Quedaba un piso. Le vino a la cabeza la imagen del cartel destrozado fuera del taller y recordó el sonido del primer torno que instalaron. Demoró sus pasos unos segundos. Se abrió una puerta un piso más abajo y oyó el sonido de alguien que bajaba la escalera.

– Llévate también los cartones -gritó una mujer.

Los pasos cesaron. Un hombre murmuró algo y regresó al apartamento. Una corta discusión y luego se reemprendieron los pasos de bajada. Ruben Sagander permaneció completamente inmóvil y se alegró de que el hombre no encendiera la luz. La puerta de la calle se cerró. Sagander esperó y toqueteó el cuchillo en el bolsillo de la chaqueta de caza. Un par de minutos después el hombre regresó, subió las escaleras en silencio, se abrió una puerta, la música fluyó y la puerta se cerró de nuevo. Sagander respiró hondo y prosiguió.

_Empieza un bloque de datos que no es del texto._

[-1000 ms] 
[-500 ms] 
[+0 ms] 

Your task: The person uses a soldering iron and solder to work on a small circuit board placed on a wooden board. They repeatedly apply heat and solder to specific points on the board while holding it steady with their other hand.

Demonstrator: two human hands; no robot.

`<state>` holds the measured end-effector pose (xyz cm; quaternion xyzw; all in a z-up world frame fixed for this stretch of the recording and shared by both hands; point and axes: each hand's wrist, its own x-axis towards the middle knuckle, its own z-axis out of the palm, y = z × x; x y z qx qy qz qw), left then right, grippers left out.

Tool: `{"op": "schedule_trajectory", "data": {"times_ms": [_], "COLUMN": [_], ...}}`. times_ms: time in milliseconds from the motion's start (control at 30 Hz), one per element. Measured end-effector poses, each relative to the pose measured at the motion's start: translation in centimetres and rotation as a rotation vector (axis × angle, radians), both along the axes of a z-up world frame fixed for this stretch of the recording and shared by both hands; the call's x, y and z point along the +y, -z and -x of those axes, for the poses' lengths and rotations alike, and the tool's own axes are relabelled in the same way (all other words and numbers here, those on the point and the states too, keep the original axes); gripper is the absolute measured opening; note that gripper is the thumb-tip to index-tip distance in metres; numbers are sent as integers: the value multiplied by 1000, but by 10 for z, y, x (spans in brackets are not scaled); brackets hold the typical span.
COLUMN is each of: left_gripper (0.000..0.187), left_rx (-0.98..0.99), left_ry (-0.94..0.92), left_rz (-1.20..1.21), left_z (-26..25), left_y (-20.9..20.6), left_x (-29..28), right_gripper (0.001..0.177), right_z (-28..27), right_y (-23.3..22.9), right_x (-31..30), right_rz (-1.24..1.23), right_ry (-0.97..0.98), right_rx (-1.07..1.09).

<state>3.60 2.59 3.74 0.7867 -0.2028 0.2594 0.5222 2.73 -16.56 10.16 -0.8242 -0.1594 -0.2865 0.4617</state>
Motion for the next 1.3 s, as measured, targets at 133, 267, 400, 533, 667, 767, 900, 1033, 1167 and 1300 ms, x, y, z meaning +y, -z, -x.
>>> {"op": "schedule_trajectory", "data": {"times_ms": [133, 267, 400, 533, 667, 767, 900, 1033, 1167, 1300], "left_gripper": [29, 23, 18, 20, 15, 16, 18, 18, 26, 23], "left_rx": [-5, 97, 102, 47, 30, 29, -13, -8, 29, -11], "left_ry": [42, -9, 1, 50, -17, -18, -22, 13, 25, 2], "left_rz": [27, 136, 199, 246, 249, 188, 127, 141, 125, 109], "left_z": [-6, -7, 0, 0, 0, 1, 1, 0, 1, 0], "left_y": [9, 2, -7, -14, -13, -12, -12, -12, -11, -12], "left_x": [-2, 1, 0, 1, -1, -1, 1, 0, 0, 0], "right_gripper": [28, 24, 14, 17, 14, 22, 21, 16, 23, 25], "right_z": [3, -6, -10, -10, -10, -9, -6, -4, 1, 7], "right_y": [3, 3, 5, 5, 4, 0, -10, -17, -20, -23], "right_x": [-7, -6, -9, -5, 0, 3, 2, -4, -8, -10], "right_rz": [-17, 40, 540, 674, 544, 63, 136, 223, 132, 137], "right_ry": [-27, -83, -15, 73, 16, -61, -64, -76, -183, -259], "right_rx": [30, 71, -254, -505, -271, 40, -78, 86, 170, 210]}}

Frente a la puerta de Berit se quitó el gorro que había cogido del coche. Sacó el cuchillo de su funda, midió con la hoja e hizo dos agujeros en el gorro, se lo pasó por el rostro y sintió el picaporte. La puerta no estaba cerrada con llave.

*****

Berit estaba sentada a la mesa de la cocina y miraba embobada fijamente la caja de cartón repleta de billetes. Miles de coronas. Nunca antes había visto tanto dinero. Metió la mano en la caja y esparció un montón de billetes de quinientas coronas sobre la mesa. De pronto rompió a llorar.